◆ **About this exercise**: From the entries below, transcribe exactly the lines between the line holding "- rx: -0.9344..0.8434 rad" and the line holding "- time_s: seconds", inclusive; skip all other lines.

:::

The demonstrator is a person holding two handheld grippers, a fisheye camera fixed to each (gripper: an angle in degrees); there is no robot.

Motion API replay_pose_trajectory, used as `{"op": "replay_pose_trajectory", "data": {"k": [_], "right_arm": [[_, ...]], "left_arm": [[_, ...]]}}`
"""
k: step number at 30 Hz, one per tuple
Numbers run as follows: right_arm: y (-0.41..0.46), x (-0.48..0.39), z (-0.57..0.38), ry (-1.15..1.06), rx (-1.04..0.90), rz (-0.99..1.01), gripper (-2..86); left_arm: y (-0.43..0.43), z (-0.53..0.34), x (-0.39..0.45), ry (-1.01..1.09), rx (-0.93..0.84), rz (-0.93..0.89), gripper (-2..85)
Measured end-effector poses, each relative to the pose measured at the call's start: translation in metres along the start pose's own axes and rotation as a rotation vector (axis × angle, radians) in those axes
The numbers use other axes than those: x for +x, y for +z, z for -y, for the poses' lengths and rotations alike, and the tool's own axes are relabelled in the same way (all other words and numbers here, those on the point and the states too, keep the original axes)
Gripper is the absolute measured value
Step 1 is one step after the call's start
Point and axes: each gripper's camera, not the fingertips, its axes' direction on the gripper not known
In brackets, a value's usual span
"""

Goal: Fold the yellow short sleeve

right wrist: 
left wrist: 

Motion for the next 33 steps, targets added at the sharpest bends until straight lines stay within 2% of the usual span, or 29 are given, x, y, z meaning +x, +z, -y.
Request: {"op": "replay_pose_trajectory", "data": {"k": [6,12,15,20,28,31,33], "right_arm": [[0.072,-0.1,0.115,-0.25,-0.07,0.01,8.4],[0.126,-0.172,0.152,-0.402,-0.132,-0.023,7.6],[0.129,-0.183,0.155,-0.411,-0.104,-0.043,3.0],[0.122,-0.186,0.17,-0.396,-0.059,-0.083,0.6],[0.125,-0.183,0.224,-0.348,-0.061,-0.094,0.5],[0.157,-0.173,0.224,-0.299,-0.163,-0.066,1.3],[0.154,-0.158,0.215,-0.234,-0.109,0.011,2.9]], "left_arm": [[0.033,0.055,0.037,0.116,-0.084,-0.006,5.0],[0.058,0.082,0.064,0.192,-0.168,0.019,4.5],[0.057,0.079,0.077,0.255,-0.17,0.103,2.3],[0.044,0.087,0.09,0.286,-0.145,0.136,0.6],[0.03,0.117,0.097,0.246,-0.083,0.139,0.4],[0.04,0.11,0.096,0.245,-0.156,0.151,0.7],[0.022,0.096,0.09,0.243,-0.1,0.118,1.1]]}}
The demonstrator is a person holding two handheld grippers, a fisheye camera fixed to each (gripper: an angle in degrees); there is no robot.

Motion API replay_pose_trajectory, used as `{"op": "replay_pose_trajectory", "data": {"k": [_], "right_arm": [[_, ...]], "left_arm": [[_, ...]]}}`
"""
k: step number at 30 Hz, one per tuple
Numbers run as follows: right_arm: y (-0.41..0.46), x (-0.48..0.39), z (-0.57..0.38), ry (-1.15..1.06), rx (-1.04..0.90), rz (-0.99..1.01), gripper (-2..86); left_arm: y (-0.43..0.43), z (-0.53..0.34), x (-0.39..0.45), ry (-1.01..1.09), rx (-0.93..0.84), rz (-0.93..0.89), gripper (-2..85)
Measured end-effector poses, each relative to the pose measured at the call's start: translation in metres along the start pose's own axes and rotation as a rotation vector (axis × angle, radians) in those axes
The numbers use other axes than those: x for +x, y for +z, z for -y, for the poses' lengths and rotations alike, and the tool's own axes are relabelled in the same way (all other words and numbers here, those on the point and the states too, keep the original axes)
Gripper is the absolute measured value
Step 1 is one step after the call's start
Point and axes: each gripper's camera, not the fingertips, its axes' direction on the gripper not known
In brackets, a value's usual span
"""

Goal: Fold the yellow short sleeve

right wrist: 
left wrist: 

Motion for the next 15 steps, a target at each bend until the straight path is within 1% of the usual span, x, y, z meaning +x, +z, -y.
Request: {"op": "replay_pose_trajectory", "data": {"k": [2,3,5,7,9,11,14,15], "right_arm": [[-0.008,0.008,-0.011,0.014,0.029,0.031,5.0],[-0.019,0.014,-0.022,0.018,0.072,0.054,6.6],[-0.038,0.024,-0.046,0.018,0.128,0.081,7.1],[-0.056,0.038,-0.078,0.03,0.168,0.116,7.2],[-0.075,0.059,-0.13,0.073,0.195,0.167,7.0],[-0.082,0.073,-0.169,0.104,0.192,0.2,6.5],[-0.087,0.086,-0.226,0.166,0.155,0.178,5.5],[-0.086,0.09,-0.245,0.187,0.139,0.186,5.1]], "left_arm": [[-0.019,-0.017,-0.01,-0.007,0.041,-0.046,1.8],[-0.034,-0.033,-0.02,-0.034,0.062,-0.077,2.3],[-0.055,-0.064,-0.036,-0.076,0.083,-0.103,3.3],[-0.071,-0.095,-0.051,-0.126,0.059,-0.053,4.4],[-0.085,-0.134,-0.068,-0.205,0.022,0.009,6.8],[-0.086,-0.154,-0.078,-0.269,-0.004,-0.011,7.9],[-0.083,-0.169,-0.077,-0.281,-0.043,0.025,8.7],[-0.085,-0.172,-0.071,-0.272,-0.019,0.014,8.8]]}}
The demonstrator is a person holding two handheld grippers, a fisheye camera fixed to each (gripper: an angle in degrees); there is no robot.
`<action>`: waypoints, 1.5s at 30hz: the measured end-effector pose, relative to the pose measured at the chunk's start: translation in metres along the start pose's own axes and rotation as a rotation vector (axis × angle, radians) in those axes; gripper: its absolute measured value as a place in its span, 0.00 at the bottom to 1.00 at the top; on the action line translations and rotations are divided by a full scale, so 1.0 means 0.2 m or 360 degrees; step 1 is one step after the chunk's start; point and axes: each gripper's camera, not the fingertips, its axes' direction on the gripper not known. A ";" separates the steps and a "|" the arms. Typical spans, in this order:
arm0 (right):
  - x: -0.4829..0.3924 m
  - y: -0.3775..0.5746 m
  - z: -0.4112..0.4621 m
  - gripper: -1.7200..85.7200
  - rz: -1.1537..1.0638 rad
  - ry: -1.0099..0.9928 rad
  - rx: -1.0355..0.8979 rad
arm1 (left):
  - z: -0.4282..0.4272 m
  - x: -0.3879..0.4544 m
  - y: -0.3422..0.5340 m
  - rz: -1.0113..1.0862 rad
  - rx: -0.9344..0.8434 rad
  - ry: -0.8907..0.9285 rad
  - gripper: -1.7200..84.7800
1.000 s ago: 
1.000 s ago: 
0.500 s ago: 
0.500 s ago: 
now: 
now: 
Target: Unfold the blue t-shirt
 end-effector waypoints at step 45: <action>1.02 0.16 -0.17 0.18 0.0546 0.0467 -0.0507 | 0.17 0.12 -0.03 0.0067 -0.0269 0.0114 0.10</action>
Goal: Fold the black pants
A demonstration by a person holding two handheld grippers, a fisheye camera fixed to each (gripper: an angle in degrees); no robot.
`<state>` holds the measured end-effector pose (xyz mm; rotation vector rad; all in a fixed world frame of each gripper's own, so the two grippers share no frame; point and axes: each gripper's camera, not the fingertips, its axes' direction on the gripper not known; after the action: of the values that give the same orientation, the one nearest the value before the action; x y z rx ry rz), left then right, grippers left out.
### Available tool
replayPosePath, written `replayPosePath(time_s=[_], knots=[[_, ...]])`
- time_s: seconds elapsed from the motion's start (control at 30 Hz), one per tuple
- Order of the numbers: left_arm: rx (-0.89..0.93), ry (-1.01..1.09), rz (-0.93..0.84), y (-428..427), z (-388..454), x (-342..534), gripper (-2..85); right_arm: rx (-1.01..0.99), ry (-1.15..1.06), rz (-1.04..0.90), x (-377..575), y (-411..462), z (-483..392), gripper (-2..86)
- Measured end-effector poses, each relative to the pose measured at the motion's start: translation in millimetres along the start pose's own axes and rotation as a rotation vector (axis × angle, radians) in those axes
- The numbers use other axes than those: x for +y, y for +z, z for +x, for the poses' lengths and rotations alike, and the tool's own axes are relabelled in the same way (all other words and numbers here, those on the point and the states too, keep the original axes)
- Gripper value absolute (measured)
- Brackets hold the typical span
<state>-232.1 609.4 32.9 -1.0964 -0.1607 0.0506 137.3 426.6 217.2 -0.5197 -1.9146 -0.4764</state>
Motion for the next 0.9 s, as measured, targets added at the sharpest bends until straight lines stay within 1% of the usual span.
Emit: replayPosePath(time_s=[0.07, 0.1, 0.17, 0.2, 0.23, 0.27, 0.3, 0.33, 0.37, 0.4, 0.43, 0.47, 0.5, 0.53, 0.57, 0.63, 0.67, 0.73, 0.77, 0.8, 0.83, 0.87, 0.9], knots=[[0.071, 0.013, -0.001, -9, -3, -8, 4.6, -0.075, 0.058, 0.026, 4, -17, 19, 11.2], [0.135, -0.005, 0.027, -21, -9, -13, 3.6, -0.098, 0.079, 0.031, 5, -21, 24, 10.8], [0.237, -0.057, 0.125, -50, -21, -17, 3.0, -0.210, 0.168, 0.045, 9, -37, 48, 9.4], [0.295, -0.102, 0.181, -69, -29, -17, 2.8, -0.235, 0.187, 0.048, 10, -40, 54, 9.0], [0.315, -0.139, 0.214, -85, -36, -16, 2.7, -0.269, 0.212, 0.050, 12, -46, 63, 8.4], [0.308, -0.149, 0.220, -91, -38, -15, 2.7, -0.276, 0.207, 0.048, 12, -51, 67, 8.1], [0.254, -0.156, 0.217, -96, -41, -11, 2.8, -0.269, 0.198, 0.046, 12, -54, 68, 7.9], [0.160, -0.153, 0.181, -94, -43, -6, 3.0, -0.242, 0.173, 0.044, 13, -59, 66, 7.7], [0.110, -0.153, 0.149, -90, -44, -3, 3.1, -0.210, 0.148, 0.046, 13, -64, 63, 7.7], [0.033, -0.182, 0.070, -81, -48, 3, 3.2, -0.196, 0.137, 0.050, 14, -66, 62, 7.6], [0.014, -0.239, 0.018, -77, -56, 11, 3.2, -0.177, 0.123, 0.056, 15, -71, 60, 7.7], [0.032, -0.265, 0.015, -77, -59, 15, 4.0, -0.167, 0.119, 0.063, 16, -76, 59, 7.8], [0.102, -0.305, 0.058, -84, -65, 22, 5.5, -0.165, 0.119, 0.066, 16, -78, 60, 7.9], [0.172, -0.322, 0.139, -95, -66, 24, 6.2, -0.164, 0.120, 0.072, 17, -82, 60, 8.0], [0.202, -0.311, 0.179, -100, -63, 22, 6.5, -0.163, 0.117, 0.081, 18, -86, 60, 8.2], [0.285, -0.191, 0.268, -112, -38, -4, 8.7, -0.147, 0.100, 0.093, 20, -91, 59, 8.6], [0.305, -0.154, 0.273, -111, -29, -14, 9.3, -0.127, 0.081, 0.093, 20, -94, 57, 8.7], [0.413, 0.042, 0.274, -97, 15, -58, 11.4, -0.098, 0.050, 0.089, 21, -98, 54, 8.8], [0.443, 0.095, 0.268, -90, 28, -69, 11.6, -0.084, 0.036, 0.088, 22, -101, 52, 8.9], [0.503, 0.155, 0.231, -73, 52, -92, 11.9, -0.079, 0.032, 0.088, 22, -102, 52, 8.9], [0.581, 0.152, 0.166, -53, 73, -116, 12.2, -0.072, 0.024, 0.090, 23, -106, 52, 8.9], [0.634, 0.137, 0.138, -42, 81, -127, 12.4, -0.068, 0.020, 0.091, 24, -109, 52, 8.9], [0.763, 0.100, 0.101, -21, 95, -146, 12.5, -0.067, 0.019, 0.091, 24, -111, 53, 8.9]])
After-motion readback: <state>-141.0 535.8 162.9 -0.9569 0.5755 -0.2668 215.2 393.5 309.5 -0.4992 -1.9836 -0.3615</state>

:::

◆ **Expected output**:
  - rx: -0.9344..0.8434 rad
  - ry: -0.8907..0.9285 rad
  - gripper: -1.7200..84.7800
1.000 s ago: 
1.000 s ago: 
0.500 s ago: 
0.500 s ago: 
now: 
now: 
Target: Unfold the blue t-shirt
 end-effector waypoints at step 45: <action>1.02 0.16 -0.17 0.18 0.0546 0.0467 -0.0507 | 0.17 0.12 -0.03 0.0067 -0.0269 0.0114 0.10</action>
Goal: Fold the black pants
A demonstration by a person holding two handheld grippers, a fisheye camera fixed to each (gripper: an angle in degrees); no robot.
`<state>` holds the measured end-effector pose (xyz mm; rotation vector rad; all in a fixed world frame of each gripper's own, so the two grippers share no frame; point and axes: each gripper's camera, not the fingertips, its axes' direction on the gripper not known; after the action: of the values that give the same orientation, the one nearest the value before the action; x y z rx ry rz), left then right, grippers left out.
### Available tool
replayPosePath, written `replayPosePath(time_s=[_], knots=[[_, ...]])`
- time_s: seconds elapsed from the motion's start (control at 30 Hz), one per tuple

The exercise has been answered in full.